Having blatantly ignored President Obama’s incompetence in foreign policy – telling President Putin at the end of his first term that he, Obama, could now go easy on Russia and then, when Putin took him at his word, doing absolutely nothing while the “little green men” seized Crimea from Ukraine – the Democrats have been on the war path against the Kremlin ever since Donald Trump arrived in the White House in 2017.
One cannot help feeling that their beef is, as ever, with Trump, who won against the odds, rather than the Russians, whom they accuse of helping him. Basically, anyone who gets in their way will receive brickbats. The Democrats’ latest move is an amendment to the defense authorization bill for 2020. It forbids American citizens from purchasing Russian state debt.
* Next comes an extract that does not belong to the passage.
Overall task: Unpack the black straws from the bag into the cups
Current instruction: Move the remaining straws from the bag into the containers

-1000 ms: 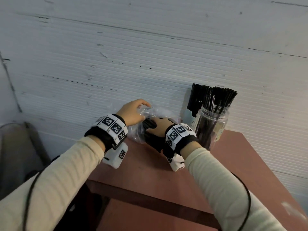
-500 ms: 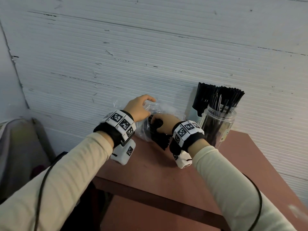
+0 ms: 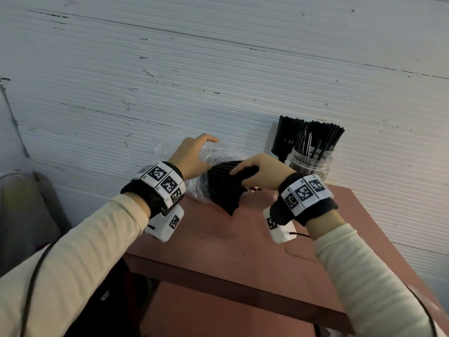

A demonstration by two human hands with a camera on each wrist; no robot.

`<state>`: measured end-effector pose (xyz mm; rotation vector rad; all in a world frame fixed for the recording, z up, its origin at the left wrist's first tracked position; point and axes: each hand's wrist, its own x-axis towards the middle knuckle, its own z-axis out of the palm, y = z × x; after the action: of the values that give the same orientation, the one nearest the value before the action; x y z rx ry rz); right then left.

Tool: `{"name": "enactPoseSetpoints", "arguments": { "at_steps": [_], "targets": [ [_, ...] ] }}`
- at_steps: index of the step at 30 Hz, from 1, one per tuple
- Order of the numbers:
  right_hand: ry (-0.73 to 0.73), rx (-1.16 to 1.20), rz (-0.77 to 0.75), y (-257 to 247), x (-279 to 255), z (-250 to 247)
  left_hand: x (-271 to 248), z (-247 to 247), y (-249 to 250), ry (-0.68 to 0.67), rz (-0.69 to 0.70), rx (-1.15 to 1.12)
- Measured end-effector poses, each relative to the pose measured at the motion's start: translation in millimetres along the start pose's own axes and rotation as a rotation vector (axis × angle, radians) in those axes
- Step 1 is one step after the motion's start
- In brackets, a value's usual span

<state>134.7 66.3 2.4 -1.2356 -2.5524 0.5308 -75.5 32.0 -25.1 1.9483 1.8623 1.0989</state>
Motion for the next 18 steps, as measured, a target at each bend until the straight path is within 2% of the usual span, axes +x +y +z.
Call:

Effectively this measure will cut Russia out of the dollar credit market, leaving Moscow to find more expensive debt relief from states such as China that will obviously squeeze every last penny from Russian pockets. It brings back memories of Russian exclusion from the international debt market in the first decade or so of Soviet power. The Russian man in the street has every right to ask: have we come so far over the past century, now as ever armed to the teeth, to find ourselves out in the street begging for financial relief?
The Russian Government has in the recent past been stringent in keeping its external financial obligations within tight constraints. But the latest American sanctions will place them in a straightjacket, and at a time when Putin and Medvedev have in mind grandiose plans for investment, especially in high technology and trade; not least the Russian section of the Chinese highway planned as a new “silk route” through Siberia – another crazy socialist experiment in gigantomania – which would supposedly be funded privately but would have to be backed by state guarantees at both ends. As if China needs more debt than it already has.
Moreover the latest survey of Russian businessmen shows the degree to which the top heavy structure of power within Russia has become an intolerable burden on incentives for taking risks with new investment. In the survey 71% of entrepreneurs considered conditions in Russia unfavourable. And, as we noted previously in our blog of 20 May – “Russia Faces a Slump” – the timing could not be worse from the Kremlin’s point of view.
(O. Samofalova, “Amerika gotovit rublyu ser’eznoe ispytanii”, Vzglyad ru, 12 July 2019; A. Kornya and A. Kholyavko, “Kazhdyi votoroi rossiiskii predprinimatel’ gotovitsya k khudshomu”, Vedomosti, 12 July 2019.)